Panelists from a session at Asembia 2021 Specialty Pharmacy Summit in Las Vegas discussed considerations for manufacturers, specialty pharmacies, and payers entering the rare disease and gene therapy market.
Panelists from the session “Rare Diseases and Gene Therapies: Specialty Pharmacy Considerations,” presented at Asembia 2021 Specialty Pharmacy Summit in Las Vegas, discussed considerations when entering the rare disease and gene therapy market from the perspective of the manufacturer partnering with specialty pharmacies.
Nick Calla, senior vice president, Industry Relations, Orsini Specialty Pharmacy, opened the discussion by highlighting the treatment journey experienced by patients with rare diseases, in which only 10% of the 7000 rare diseases known today have an identified treatment. Notably, children represent 50% of the cases involving rare diseases.
“The focus on how gene therapy can help patients with rare diseases is increasing over time," he said. "You're seeing it from both a small biotech point of view, as well as larger pharmaceutical manufacturers getting into the mix.”
With many large manufacturers partnering or acquiring smaller companies to gain access to these types of products, there are several unique challenges for these manufacturers entering the market, noted Calla. In particular, there is managing the significant investment required in developing these therapies, reaching these very small patient populations, and proving efficacy to the FDA for approval.
“Manufacturers work very close to the patient through their field reimbursement teams, through their case managers," Calla said. "And specialty pharmacies that then work with manufacturers have to have a very strong communication, a very tight connection….It's a different dynamic than what we've seen in the traditional pharmacy, manufacturer relationship.”
As communication plays a key role in improving market access of novel rare disease treatments, panelist Dave Frobel, senior vice president, Trade Relations, Orsini Specialty Pharmacy, spoke further on the considerations of what an effective relationship between a manufacturer and specialty pharmacy entails.

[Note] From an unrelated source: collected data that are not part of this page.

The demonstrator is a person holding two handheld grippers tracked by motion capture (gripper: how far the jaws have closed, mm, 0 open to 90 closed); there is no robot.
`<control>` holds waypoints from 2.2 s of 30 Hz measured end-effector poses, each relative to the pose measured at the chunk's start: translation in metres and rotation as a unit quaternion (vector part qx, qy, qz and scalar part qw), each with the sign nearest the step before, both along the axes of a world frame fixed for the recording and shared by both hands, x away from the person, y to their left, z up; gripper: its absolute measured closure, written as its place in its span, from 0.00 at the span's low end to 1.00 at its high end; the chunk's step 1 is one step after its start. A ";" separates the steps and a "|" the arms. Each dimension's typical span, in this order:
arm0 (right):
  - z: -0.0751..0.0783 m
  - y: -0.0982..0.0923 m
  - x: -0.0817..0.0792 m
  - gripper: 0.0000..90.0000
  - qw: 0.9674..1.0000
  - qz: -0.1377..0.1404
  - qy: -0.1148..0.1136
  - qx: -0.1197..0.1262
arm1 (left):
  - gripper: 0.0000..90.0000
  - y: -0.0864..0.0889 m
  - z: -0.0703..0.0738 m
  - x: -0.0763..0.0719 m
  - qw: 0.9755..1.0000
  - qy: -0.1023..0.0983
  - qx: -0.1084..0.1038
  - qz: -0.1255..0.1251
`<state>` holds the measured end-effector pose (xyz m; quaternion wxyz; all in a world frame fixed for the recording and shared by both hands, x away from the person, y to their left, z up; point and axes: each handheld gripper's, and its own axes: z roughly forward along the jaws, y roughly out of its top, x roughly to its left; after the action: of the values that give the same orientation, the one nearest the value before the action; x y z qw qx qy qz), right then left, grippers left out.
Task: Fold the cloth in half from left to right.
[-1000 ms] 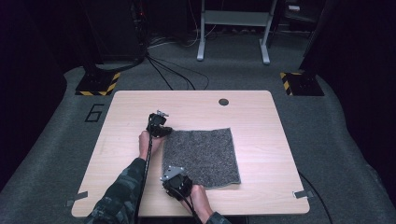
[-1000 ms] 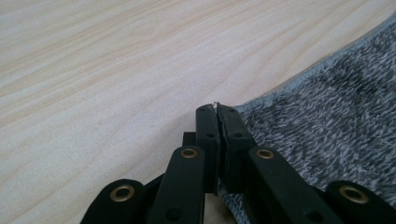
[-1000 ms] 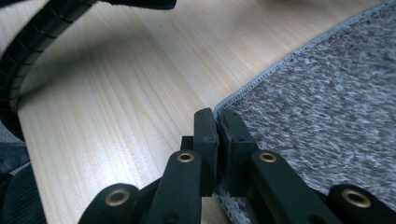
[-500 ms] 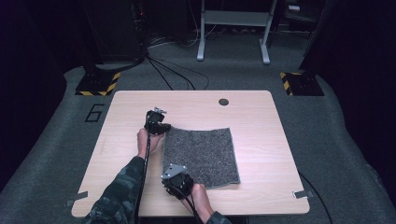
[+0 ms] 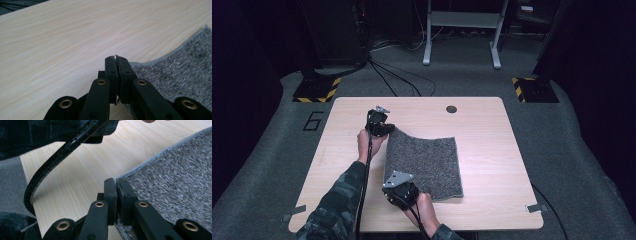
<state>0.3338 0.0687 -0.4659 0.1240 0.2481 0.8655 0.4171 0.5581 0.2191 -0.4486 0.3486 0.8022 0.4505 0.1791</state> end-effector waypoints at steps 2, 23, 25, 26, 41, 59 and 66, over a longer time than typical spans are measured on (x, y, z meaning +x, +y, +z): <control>0.004 0.002 0.001 0.96 1.000 0.001 -0.001 0.004 | 0.98 0.000 0.005 0.001 1.000 -0.003 -0.002 0.006; 0.036 -0.011 -0.003 0.96 0.998 -0.010 -0.026 0.056 | 0.97 -0.016 0.046 0.004 0.998 -0.030 0.049 0.005; 0.035 -0.016 -0.004 0.96 0.998 -0.014 -0.027 0.056 | 0.97 -0.020 0.044 0.004 0.998 -0.027 0.049 0.003; 0.033 -0.027 -0.004 0.96 0.998 -0.026 -0.024 0.058 | 0.97 -0.029 0.041 0.006 0.998 -0.025 0.049 -0.003; 0.016 -0.073 -0.002 0.95 0.997 -0.071 0.003 0.041 | 0.97 -0.077 0.023 0.016 0.998 -0.012 0.051 -0.026; -0.003 -0.119 0.004 0.95 0.991 -0.124 0.038 0.042 | 0.97 -0.116 0.007 0.022 0.997 0.000 0.067 -0.036; -0.009 -0.130 0.006 0.95 0.989 -0.135 0.046 0.043 | 0.97 -0.126 0.003 0.022 0.996 0.003 0.073 -0.041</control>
<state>0.3395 -0.0618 -0.4747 0.1283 0.3865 0.8103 0.4214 0.5804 0.0930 -0.4456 0.2946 0.8440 0.4036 0.1950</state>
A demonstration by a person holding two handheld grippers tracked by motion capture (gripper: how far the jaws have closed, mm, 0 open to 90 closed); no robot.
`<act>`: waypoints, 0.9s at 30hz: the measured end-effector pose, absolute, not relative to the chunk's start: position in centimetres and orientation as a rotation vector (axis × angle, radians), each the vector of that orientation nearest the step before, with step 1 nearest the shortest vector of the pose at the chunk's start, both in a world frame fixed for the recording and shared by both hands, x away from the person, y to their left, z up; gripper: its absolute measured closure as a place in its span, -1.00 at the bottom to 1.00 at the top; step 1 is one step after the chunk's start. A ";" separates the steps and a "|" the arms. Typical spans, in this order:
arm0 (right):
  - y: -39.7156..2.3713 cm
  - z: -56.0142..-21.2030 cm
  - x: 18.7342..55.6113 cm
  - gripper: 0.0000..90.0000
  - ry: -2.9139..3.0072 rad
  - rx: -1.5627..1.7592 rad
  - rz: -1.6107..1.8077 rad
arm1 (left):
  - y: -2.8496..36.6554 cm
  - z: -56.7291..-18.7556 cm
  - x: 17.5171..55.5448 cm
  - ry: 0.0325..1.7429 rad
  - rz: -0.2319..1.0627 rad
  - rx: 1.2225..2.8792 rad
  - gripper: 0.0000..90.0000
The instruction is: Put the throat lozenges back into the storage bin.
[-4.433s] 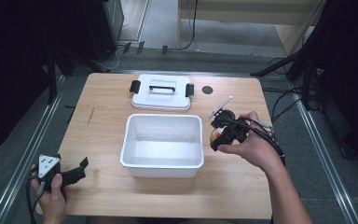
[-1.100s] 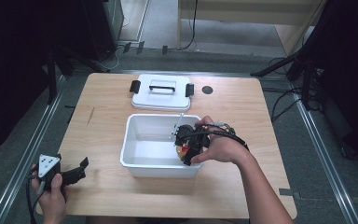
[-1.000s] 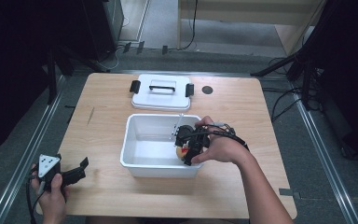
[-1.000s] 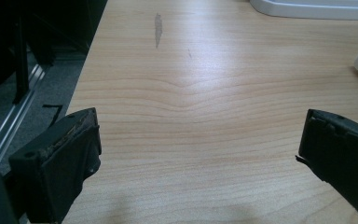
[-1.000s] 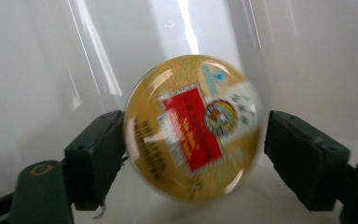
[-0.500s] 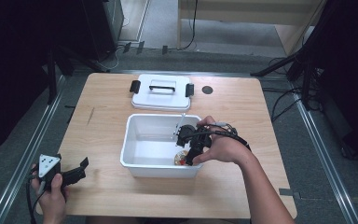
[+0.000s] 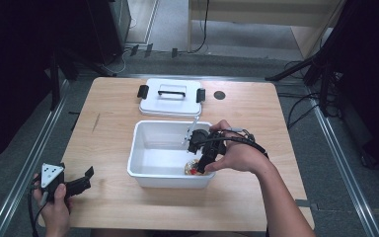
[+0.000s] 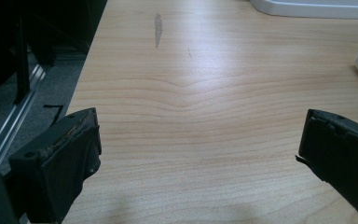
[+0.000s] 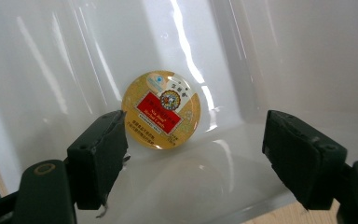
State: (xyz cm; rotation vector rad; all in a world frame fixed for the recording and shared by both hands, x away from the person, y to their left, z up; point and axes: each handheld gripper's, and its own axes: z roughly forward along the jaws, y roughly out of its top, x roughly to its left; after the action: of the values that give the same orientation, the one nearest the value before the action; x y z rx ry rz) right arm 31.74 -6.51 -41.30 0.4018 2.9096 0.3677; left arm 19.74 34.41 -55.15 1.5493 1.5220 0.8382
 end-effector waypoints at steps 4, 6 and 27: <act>-6.7 -40.5 31.5 -0.50 2.896 0.404 0.394 | 34.4 -55.2 19.8 1.523 0.837 1.546 -1.00; -6.8 -40.3 31.5 -0.50 2.893 0.392 0.399 | 34.4 -55.2 19.8 1.524 0.837 1.546 -1.00; -10.8 -38.0 31.5 -0.51 2.819 0.497 0.449 | 34.4 -55.2 19.8 1.524 0.837 1.548 -1.00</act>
State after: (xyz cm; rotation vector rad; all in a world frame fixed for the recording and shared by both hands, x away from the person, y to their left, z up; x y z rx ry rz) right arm 31.52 -10.78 -38.01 0.4965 2.8194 0.4485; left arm 19.77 34.40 -55.16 1.5475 1.5242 0.8373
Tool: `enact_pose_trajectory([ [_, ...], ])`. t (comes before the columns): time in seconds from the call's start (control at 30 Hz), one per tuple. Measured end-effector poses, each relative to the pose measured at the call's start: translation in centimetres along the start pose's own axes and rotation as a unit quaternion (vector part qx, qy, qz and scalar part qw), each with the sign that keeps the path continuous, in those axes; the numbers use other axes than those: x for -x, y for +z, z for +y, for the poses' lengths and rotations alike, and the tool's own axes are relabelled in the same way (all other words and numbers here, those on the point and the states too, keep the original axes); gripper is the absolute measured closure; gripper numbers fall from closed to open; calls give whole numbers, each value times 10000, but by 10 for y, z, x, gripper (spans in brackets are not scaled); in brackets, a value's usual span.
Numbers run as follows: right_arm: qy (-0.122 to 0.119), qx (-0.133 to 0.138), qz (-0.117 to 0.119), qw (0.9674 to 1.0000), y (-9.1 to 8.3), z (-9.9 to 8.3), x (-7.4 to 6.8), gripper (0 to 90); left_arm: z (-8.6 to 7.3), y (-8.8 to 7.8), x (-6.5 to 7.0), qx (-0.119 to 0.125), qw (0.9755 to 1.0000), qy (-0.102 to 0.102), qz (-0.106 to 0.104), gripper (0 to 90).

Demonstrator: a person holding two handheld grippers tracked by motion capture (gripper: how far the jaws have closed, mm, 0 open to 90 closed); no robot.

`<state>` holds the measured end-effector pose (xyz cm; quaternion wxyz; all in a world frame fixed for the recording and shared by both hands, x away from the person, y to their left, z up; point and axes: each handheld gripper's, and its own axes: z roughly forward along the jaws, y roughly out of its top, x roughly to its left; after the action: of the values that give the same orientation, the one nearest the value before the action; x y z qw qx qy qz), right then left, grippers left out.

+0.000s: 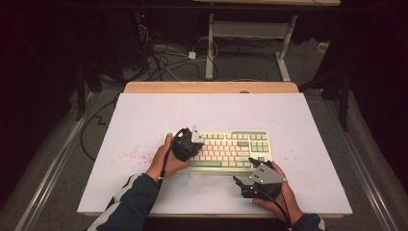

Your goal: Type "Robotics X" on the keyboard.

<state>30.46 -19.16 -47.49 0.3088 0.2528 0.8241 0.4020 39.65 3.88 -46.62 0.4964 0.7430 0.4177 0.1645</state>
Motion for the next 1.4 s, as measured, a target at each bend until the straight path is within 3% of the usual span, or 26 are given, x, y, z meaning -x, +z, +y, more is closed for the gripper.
enact_pose_trajectory([
  [0.1, 0, -8, -3, 10000, 0, 0, 0, 217, -1, -1, 2, -27, 9999, 119, 10, 870],
  [0.43, 8, 40, -17, 10000, -2, 1, 2, 217, 9, -23, 3, 434, 9989, 164, -32, 817],
  [0.57, 25, 67, -20, 10000, -3, 1, 3, 217, 9, -34, 3, 605, 9979, 202, -146, 728],
  [0.7, 42, 83, -20, 10000, -4, 1, 4, 218, 5, -42, 4, 712, 9967, 297, -255, 584],
  [0.87, 65, 107, -32, 9999, -5, 2, 5, 219, -1, -49, 3, 900, 9948, 443, -166, 344],
  [1.0, 168, 163, -16, 9997, -7, 2, 8, 222, -5, -56, 2, 1048, 9931, 473, -243, 234],
  [1.17, 214, 192, -18, 9996, -9, 3, 10, 230, -12, -68, -1, 1224, 9906, 529, -291, 208],
  [1.33, 255, 228, 67, 9994, -10, 4, 10, 258, -20, -79, -9, 1436, 9878, 600, -102, 208],
  [1.4, 271, 238, 65, 9993, -10, 5, 10, 267, -24, -83, -13, 1488, 9874, 527, -87, 208],
])
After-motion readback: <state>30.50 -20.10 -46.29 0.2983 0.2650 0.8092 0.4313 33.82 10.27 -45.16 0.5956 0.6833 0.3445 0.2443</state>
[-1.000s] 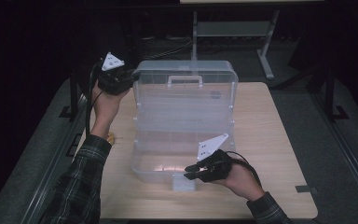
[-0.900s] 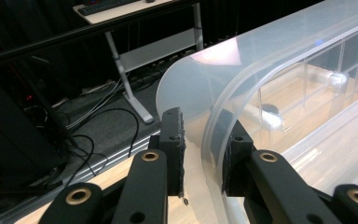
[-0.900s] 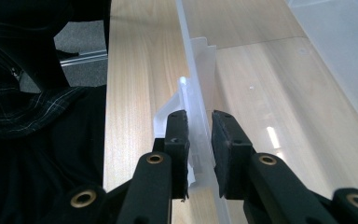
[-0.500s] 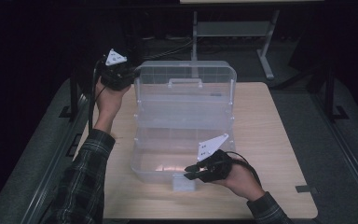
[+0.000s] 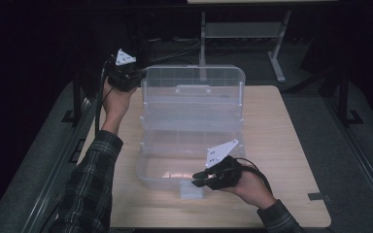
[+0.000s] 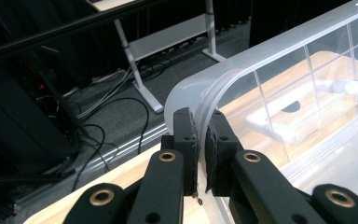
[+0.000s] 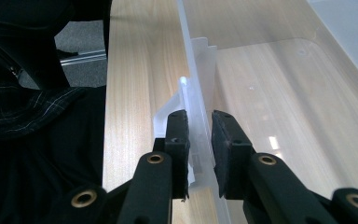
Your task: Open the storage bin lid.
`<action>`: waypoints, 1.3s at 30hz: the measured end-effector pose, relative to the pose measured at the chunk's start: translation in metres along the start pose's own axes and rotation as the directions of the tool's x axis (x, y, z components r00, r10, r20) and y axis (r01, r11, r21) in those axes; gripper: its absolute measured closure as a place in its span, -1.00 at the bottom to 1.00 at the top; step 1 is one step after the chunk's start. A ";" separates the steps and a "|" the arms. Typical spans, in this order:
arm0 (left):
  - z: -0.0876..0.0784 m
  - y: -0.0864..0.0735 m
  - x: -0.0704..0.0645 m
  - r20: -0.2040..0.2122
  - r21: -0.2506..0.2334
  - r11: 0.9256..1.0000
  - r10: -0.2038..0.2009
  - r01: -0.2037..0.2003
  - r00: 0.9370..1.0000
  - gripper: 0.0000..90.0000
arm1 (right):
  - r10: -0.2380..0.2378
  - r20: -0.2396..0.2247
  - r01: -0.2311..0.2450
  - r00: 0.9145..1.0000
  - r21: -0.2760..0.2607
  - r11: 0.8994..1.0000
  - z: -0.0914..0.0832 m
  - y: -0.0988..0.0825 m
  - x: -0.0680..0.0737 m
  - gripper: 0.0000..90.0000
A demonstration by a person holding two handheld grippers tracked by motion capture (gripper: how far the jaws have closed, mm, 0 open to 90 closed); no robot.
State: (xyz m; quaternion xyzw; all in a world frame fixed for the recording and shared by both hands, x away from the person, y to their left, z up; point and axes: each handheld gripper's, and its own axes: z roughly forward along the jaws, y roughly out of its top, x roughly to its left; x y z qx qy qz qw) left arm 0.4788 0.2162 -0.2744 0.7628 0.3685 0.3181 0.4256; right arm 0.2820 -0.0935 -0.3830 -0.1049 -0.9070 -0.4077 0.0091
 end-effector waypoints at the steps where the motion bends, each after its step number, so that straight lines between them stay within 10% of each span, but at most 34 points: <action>1: 0.001 0.000 0.001 0.003 0.004 1.000 0.001 -0.001 1.000 0.89 | 0.000 0.000 0.000 1.000 0.000 1.000 0.000 0.000 0.000 0.71; 39: 0.043 -0.005 0.018 0.032 0.107 0.992 -0.066 0.062 0.997 0.88 | -0.022 -0.003 0.022 1.000 0.005 1.000 -0.001 -0.001 0.001 0.71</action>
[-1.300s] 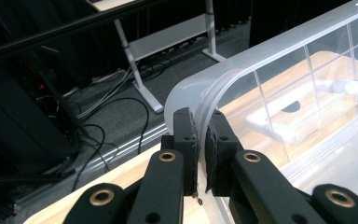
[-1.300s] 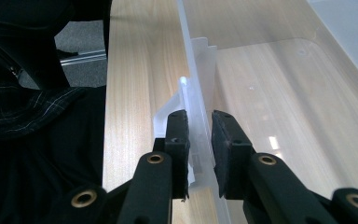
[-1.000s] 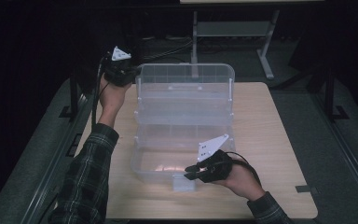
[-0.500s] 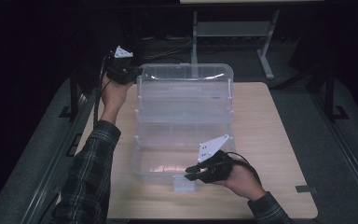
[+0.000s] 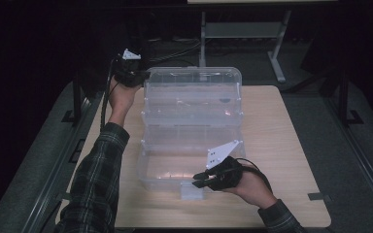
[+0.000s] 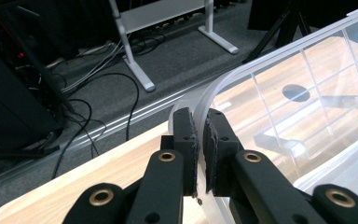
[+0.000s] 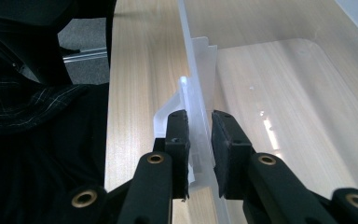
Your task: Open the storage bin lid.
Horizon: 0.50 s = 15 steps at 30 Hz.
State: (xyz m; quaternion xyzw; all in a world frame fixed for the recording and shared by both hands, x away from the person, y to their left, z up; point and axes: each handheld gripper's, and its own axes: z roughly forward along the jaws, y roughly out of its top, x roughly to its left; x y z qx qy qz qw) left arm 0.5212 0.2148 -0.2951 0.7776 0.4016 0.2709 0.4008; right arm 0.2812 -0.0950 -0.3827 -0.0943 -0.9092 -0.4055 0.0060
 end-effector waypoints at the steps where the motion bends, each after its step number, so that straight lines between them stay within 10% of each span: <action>1: 0.001 0.000 0.001 0.001 0.004 1.000 0.001 -0.001 1.000 0.88 | -0.001 0.000 0.001 1.000 0.001 1.000 0.000 0.000 0.000 0.71; 15: 0.017 -0.004 0.005 0.003 0.044 0.999 -0.015 0.015 1.000 0.87 | 0.007 -0.009 -0.007 1.000 0.001 1.000 -0.001 -0.001 0.001 0.71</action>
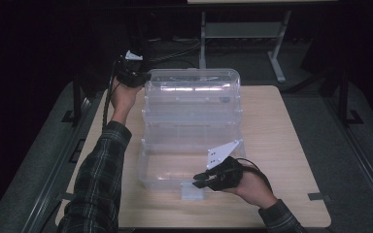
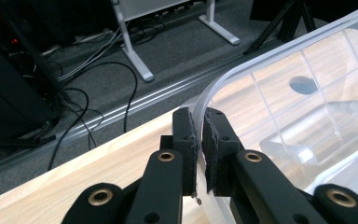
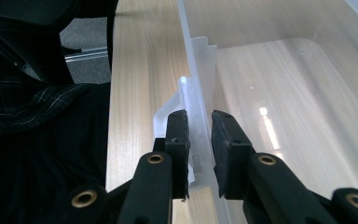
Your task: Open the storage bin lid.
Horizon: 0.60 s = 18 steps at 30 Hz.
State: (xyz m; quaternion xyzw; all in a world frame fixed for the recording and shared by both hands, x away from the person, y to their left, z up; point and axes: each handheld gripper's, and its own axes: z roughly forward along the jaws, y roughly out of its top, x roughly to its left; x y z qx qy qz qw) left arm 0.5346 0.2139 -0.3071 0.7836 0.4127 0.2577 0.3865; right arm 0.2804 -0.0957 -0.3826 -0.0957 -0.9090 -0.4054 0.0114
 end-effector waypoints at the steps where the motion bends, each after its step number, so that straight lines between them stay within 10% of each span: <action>1: 0.001 -0.001 0.001 0.001 0.002 1.000 -0.003 0.003 1.000 0.87 | -0.001 -0.001 0.001 1.000 0.000 1.000 0.000 0.000 0.000 0.71; 18: 0.024 -0.009 0.005 0.004 0.061 0.998 -0.034 0.034 0.999 0.85 | -0.008 -0.007 0.008 1.000 0.001 1.000 -0.001 -0.001 -0.001 0.71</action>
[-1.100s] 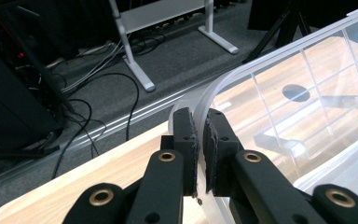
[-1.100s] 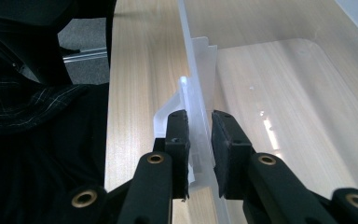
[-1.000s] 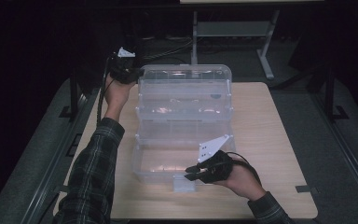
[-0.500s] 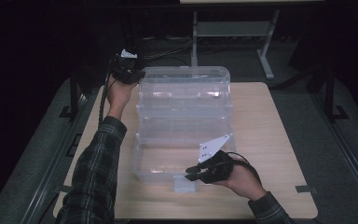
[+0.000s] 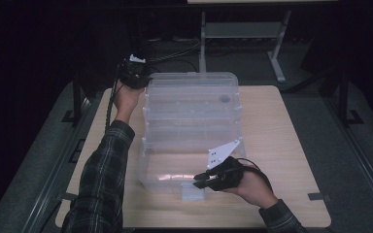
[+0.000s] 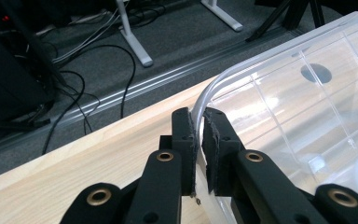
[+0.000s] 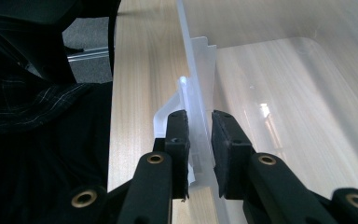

A 2018 survey that asked manufacturers their top reasons for choosing their particular specialty pharmacy found 1 in 3 identified access to payers and payer relationships as the leading reason.
Moreover, more than half of manufacturers indicated a desire for enhancement of services across the board, especially regarding communication with patients, improved responsiveness in getting their products to patients, and more data on trends of the patient populations they’re serving.
“Another part of the survey was asking about hub services….What the survey found was that 83% of the manufacturers said there's room to improve and 17% said they weren't pleased at all,” added Frobel. “So, what that's telling me is that kind of the standard model for hub services may not fit well with rare diseases, and we may need to kind of customize it.”
Noting this as an opportunity for specialty pharmacy to customize their services to these needs, Frobel highlighted several considerations for these entities:
As these cell and gene therapies require multiple storage capabilities, such as ultra-low freezer storage, Frobel said that catering to these needs in delivering to physician offices, outpatient hospitals, and patients’ homes is also key.
“If it's a weekly infusion, it's pretty important to have a quick turnaround time to make sure everything's in place by the time they get their last clinic infusion, and you can fill the nurse into this for the next week without missing any infusions,” he said.
Although cell and gene therapies are often grouped together, distinguishing between these 2 options is important in understanding the tolerability and risk posed to these patient populations. Frobel explained that gene therapy refers to modifying a person's genes by either replacing the missing gene, by inactivating a gene that's not functioning properly, or regulating a dysfunction gene.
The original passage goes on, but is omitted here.